But how? If she brought someone home from Tiziano’s, where is her transport? Or his? I tread carefully. I know each step and creaking board on the journey between her room and my own. While I have never spied on her, there are moments when the music of passion contains violent notes within it, and with first-time clients especially it is better to be on one’s guard. But there is nothing in the voices to alarm me now. What am I thinking as I stand here by the door? That I am helping to save her from herself? No. I don’t think that.
I put my fingers carefully over the handle. It is a rule of the house that there is no lock. Safety over privacy once again. If I am wrong, then I will take the consequences. If I am quiet enough, he—whoever he is—might never know.
I turn the handle inch by inch until I feel rather than hear it give. The door opens a fraction, then a fraction more. The crack is enough to give me the view I need, for the bed is placed just to the left, its great carved walnut pillars reaching to the ceiling. For the shy there are curtains that can be pulled all around, for there are always a few men who are looking to return to the safety of the womb, both inside and out. But this man tonight does not need them. He is much too intoxicated by the process of growing up.

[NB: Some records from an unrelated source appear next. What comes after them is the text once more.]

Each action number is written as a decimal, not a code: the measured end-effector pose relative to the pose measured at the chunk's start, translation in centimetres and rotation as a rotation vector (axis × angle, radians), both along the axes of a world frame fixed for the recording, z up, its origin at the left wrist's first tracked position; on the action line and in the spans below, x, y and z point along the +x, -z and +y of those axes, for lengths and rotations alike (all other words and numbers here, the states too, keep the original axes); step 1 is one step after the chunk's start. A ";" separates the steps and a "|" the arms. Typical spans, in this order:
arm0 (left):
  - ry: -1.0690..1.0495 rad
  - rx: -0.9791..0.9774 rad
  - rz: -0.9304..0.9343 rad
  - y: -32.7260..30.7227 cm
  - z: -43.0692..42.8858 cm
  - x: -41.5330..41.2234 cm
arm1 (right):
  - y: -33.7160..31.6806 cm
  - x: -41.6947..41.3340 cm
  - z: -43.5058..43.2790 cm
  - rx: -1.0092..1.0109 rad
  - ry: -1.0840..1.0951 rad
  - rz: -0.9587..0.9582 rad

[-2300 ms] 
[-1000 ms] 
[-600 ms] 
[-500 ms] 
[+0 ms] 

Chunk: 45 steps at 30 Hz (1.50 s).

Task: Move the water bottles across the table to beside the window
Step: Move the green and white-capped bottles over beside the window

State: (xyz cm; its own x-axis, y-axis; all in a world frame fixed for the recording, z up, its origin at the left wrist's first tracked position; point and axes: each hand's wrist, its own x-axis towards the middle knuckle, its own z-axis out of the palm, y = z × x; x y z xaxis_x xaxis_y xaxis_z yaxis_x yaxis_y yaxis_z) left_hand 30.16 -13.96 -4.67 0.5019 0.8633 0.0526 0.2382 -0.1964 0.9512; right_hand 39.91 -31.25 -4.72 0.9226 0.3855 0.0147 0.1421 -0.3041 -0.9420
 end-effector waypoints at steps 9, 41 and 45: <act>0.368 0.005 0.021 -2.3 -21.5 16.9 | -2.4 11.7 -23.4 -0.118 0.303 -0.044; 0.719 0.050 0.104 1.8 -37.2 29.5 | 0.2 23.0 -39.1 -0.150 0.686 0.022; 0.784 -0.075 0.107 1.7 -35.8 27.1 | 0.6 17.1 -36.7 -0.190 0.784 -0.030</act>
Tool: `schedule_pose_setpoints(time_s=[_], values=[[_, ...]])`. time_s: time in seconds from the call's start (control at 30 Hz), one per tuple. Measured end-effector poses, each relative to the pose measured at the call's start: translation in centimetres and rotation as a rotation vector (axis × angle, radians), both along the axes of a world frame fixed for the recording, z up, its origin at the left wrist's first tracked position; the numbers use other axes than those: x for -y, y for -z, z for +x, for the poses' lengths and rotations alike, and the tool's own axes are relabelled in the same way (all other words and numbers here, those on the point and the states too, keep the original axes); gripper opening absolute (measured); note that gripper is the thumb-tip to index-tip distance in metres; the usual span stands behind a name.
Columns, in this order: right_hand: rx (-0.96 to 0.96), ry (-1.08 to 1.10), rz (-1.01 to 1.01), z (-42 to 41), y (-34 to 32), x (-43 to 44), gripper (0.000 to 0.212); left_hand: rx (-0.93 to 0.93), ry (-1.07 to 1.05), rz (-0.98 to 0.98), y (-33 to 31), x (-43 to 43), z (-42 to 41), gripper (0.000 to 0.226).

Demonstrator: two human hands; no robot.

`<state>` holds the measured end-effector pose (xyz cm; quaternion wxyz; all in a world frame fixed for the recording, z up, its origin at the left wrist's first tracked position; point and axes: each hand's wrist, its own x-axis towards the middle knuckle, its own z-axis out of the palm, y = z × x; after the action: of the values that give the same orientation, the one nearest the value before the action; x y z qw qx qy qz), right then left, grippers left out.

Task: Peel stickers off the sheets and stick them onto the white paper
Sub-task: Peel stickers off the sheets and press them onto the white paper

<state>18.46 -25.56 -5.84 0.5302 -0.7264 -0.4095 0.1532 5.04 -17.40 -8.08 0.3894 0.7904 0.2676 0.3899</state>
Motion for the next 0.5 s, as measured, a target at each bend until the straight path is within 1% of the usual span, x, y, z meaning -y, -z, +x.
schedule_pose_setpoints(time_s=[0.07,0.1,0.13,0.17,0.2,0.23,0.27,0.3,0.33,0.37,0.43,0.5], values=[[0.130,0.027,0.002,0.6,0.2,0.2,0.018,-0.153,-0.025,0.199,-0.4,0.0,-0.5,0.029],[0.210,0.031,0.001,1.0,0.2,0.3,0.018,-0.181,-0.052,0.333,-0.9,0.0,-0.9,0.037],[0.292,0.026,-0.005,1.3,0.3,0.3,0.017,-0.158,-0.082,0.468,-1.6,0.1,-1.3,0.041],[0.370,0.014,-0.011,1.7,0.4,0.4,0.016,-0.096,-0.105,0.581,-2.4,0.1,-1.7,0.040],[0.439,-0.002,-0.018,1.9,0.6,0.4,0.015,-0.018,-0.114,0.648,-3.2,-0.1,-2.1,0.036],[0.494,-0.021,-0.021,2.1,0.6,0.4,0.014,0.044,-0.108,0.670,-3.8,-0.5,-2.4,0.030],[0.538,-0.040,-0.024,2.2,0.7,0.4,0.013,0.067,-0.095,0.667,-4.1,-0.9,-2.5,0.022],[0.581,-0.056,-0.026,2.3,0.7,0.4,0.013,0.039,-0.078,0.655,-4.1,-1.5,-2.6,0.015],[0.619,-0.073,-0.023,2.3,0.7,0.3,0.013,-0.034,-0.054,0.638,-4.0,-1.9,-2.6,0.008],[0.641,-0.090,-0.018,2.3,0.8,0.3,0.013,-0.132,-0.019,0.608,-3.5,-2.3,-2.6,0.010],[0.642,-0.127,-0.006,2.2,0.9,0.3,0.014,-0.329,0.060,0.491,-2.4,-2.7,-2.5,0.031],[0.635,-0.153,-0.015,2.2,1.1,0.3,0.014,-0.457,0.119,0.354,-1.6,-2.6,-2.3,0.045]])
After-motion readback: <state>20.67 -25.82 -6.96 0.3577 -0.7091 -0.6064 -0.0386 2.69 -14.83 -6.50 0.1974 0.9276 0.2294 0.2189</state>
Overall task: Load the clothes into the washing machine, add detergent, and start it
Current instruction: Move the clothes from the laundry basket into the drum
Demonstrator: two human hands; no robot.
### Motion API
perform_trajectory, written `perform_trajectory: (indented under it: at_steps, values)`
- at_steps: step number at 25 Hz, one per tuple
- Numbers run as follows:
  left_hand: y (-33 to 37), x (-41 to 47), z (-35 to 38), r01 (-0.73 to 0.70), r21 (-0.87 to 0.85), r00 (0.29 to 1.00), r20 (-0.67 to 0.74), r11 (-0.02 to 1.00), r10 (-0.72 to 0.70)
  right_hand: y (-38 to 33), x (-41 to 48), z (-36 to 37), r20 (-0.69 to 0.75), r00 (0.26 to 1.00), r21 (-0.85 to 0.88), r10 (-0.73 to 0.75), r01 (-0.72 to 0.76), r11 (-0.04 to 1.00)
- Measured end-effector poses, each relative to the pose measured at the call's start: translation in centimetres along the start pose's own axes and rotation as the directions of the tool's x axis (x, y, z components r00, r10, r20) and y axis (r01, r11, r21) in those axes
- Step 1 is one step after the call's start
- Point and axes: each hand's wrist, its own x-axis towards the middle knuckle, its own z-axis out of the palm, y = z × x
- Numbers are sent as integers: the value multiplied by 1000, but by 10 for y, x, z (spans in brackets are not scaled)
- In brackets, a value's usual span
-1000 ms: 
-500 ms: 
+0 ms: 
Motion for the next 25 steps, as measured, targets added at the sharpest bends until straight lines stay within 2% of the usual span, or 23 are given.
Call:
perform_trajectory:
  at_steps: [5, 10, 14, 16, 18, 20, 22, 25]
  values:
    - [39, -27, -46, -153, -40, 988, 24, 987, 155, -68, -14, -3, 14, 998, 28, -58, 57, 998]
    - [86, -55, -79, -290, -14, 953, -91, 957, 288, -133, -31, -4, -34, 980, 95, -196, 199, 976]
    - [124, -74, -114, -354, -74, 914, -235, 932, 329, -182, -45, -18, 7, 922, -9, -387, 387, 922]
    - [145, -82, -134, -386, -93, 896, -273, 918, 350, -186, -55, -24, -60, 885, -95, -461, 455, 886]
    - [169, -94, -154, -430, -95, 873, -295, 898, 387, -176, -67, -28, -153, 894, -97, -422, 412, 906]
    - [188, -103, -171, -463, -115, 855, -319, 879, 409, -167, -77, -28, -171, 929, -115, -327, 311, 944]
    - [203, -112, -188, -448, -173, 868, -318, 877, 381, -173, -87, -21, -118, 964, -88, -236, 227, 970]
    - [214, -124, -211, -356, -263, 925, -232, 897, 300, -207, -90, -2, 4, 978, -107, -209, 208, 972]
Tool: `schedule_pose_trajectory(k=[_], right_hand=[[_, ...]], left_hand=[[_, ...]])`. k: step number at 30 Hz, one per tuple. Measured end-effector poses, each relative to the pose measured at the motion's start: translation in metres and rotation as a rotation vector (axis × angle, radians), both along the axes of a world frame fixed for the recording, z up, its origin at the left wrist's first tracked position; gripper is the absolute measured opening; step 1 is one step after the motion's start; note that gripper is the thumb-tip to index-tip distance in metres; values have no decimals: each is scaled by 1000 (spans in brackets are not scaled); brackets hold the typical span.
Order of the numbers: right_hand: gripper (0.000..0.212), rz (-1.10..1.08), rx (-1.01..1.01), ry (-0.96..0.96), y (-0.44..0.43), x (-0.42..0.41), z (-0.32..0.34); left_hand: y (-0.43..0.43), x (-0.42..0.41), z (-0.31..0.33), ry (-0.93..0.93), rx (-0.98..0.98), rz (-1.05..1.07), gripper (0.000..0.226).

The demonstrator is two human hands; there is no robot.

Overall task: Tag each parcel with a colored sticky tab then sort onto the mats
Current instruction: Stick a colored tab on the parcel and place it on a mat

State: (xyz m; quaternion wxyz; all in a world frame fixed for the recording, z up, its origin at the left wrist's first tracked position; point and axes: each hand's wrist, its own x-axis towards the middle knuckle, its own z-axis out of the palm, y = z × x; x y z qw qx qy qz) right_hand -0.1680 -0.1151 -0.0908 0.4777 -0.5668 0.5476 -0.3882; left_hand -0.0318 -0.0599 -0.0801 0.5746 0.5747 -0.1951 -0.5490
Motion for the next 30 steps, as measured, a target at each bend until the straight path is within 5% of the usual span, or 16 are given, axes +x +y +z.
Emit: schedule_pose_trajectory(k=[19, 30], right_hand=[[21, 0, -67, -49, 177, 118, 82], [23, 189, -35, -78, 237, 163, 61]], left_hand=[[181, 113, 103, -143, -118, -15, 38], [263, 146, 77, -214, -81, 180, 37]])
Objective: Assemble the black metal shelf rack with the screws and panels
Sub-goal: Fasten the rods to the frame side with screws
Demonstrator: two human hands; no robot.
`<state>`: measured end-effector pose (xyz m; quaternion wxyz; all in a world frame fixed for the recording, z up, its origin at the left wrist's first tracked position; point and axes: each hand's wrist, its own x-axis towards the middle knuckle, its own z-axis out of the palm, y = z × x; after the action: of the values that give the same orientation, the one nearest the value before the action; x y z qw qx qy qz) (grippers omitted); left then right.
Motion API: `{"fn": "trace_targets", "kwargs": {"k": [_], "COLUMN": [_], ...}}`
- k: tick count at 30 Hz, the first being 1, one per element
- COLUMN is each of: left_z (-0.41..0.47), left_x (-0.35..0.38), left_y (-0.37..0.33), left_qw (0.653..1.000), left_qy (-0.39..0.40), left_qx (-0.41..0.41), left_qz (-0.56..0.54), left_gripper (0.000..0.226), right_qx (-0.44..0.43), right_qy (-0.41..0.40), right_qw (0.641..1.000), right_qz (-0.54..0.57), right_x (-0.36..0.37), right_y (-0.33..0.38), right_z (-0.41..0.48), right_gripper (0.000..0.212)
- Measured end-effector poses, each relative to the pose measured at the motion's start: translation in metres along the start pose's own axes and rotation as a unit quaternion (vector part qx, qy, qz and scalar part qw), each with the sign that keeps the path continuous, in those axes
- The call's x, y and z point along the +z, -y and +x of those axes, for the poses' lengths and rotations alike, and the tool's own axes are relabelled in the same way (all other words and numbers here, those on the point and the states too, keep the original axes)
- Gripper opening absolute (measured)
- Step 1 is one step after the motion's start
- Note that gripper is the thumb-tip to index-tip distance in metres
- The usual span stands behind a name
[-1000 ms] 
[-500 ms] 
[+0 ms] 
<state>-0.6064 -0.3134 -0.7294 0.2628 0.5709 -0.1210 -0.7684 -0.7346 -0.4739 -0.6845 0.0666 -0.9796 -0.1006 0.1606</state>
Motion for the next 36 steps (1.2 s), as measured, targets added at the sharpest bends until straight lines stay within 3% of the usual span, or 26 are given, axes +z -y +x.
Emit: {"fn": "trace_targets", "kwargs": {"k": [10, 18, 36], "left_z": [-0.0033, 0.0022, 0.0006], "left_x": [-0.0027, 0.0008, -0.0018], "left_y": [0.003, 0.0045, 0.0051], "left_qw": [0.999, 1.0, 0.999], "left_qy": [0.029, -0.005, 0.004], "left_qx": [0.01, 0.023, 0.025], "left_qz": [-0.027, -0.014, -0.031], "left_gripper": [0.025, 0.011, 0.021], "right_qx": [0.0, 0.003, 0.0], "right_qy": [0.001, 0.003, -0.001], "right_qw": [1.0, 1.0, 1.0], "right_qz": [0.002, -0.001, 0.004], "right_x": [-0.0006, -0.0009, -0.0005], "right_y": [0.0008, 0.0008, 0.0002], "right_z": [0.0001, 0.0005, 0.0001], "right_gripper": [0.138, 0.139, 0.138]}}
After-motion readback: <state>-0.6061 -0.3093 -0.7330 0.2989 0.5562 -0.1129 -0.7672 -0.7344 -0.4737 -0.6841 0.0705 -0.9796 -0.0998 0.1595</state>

The room is lit by two candles, their glow honey, the light they throw dancing into the darkness. Tiziano could not have lit the scene better. The bed is a storm of covers and sheets. My lady is sitting on its edge. He is on his knees at her feet, naked, his arms flung around her waist. The candlelight molds the line of his thighs, his buttocks, and lower back, the skin glistening with sweat, the muscles curved and sinewy, a youthful warrior caught in the fire of perfection. But my lady is not looking at him; she has already had her fill of his perfect beauty. Instead she is folded over him, her body resting on his back, her head down, and her great river of hair splayed over his skin like a cloak. They are utterly still. Flesh on flesh, beauty on beauty. It is a more arresting image than anything Giulio Romano’s lascivious pen might conjure up. For this is not the crude excitement of the act. Rather it is its aftermath, the joyful exhaustion that takes over when the body has gorged itself, when lust and hunger are satiated and you are safe, complete, yourself and yet without self at the same time. It is the instant when lovers feel almost as if they have stopped time with their passion. And anyone who is not inside it is cast into the cold wastes of longing.
I close the door silently and go back to my room. I wait, turning the hourglass first one way, then the other. The short stab of pain in my lungs ignites into a slow fire of anger. The scene I have just witnessed may be the closest man comes to God on earth, but it is not the work of an honest courtesan. The very point of our business is that courtesans are paid to give pleasure and to pretend to receive it. Once that pretense breaks down, the whole edifice crumbles. For then it is almost the money that becomes the sin, rather than the act.
In these few years, we have made up all that we lost in Rome. We are secure here. Indeed, we are content…. Which, if you think about it, is a dangerous state in life, for it is always the perfect garden into which the serpent slithers on its way up into the branches of the apple tree.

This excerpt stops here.